Ekip
13 Janvier 2022•Mise à jour: 13 Janvier 2022
AA/Nice/Feïza Ben Mohamed
La France « exige » la libération immédiate de l’anthropologue franco-iranienne, Fariba Adelkhah, dans un communiqué publié par le ministère des Affaires étrangères mercredi soir.
« Nous avons appris avec stupéfaction que les autorités iraniennes avaient décidé, sans aucune explication ni information préalable, de réincarcérer notre compatriote Fariba Adelkhah. », indique le communiqué.
Paris rappelle également qu’Adelkhah avait été « incarcérée une première fois le 5 juin 2019 » et qu’elle « bénéficiait depuis le 3 octobre 2020 d’une mesure d’assignation à résidence, sous le contrôle d’un bracelet électronique ».

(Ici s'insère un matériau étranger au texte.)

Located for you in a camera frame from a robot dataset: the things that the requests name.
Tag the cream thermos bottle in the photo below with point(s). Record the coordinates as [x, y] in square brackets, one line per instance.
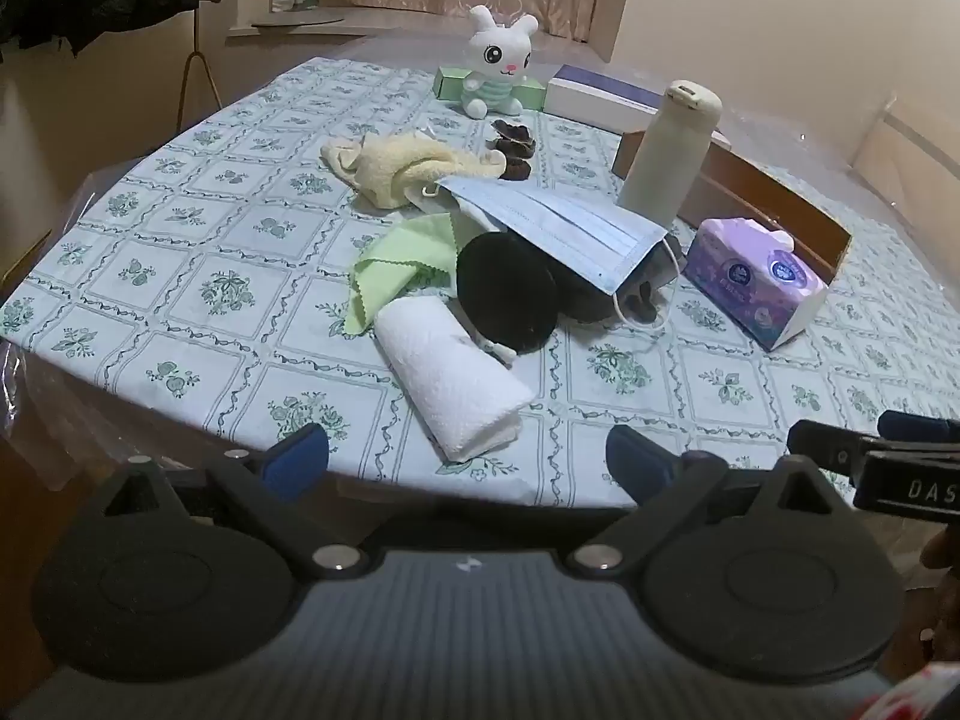
[667, 157]

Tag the white bunny plush toy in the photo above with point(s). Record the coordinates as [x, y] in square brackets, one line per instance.
[495, 60]

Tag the blue face mask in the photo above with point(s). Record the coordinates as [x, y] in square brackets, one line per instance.
[555, 229]

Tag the blue and white box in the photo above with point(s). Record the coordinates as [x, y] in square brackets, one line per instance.
[592, 101]

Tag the brown furry scrunchie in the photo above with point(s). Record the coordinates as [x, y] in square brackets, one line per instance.
[516, 169]

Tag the brown cardboard box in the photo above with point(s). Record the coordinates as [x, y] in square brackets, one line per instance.
[750, 187]

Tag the light green cloth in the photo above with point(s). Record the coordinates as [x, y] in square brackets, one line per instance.
[397, 255]

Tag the black round cloth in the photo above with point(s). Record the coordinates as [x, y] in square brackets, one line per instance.
[502, 292]

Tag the light green box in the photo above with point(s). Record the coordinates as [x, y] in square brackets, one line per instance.
[450, 82]

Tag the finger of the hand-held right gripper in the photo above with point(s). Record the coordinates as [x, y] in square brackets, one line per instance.
[825, 444]
[911, 424]

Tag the white sock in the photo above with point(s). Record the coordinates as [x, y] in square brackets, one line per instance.
[450, 382]

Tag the plastic-wrapped headboard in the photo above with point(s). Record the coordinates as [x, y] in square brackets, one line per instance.
[915, 150]

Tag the purple tissue pack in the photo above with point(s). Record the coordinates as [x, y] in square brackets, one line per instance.
[742, 277]

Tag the dark grey sock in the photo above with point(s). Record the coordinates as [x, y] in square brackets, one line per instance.
[589, 300]

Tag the dark brown scrunchie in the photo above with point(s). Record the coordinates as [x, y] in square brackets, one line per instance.
[519, 148]

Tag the red and white sleeve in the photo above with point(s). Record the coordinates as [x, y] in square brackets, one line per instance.
[930, 694]

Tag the purple velvet scrunchie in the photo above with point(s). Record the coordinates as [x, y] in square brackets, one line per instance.
[508, 131]

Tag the yellow towel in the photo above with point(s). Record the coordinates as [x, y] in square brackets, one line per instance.
[390, 165]

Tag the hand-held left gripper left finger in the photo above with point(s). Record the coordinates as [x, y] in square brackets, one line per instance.
[296, 457]

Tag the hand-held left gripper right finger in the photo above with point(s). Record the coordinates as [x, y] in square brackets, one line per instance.
[637, 461]

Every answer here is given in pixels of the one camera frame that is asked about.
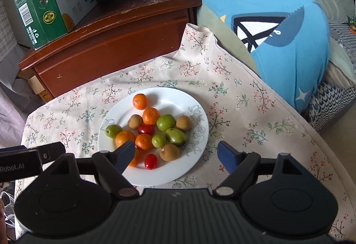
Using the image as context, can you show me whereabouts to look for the clear plastic bag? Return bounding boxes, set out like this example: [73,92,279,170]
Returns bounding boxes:
[0,188,17,233]

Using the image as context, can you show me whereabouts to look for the blue plush pillow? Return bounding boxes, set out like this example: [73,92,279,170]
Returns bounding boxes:
[168,0,333,114]

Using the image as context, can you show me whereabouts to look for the purple checked cloth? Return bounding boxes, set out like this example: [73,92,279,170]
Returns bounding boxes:
[0,46,42,150]

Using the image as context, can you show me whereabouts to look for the white plate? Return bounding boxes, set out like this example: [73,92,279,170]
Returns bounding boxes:
[97,87,210,187]

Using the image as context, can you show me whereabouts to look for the green jujube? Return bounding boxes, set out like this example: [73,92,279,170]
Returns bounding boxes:
[165,128,187,147]
[152,133,167,148]
[105,124,123,139]
[156,114,176,132]

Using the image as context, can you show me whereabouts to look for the large orange mandarin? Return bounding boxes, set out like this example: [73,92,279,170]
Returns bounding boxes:
[142,107,161,125]

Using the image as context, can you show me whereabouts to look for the green milk carton box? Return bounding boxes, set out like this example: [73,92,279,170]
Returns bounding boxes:
[10,0,98,51]

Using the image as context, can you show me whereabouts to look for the red cherry tomato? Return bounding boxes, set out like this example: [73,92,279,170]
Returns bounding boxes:
[137,125,155,135]
[144,154,158,170]

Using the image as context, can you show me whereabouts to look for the brown longan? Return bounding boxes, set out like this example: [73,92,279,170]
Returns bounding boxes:
[159,144,180,162]
[176,115,192,132]
[127,114,143,130]

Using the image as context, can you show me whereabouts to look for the cardboard box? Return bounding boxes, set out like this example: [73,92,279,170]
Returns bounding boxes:
[28,75,53,103]

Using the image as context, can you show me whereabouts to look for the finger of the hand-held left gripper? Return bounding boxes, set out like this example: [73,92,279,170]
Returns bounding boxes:
[37,142,67,163]

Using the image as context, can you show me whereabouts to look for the brown wooden nightstand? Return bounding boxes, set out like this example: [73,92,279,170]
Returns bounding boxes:
[18,0,202,100]

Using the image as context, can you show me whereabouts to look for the grey knit blanket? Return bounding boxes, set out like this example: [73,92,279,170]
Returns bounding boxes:
[328,22,356,67]

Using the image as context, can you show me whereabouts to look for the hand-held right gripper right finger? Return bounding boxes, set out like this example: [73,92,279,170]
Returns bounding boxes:
[213,142,305,198]

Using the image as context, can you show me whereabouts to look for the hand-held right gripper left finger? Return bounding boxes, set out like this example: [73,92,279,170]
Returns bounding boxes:
[49,141,139,200]

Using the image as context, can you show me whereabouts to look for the sage green bed sheet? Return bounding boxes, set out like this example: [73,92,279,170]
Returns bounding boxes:
[197,5,262,78]

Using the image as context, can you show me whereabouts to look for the floral tablecloth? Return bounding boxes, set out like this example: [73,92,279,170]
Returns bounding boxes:
[14,23,354,242]

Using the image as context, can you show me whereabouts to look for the blue white patterned cloth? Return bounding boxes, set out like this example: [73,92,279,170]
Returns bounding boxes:
[306,80,356,133]

« Comme nous l’avons souligné à plusieurs reprises, la condamnation de Mme Adelkhah n’est fondée sur aucun élément sérieux : elle est purement politique et arbitraire » accuse le ministère des Affaires étrangères avant de condamner « la décision de sa réincarcération » estimant qu’elle ne « peut qu’avoir des conséquences négatives sur la relation entre la France et l’Iran et réduire la confiance entre (les) deux pays ».
En conséquence, Paris « exige la libération immédiate de Mme Adelkhah ».
Pour rappel, Fariba Adelkhah, spécialiste du chiisme, a été arrêtée en juin 2019 à Téhéran avant d’être condamnée en mai 2020 à une peine de cinq ans de prison pour des faits de « collusion » et « propagande contre le système ».
Son compagnon français Roland Marchal, qui avait été arrêté au même moment, a quant à lui été libéré en mars 2020 et rapatrié en France.
L’Iran ne reconnaissant pas la double-nationalité de Fariba Adelkhah, elle est restée retenue sur place.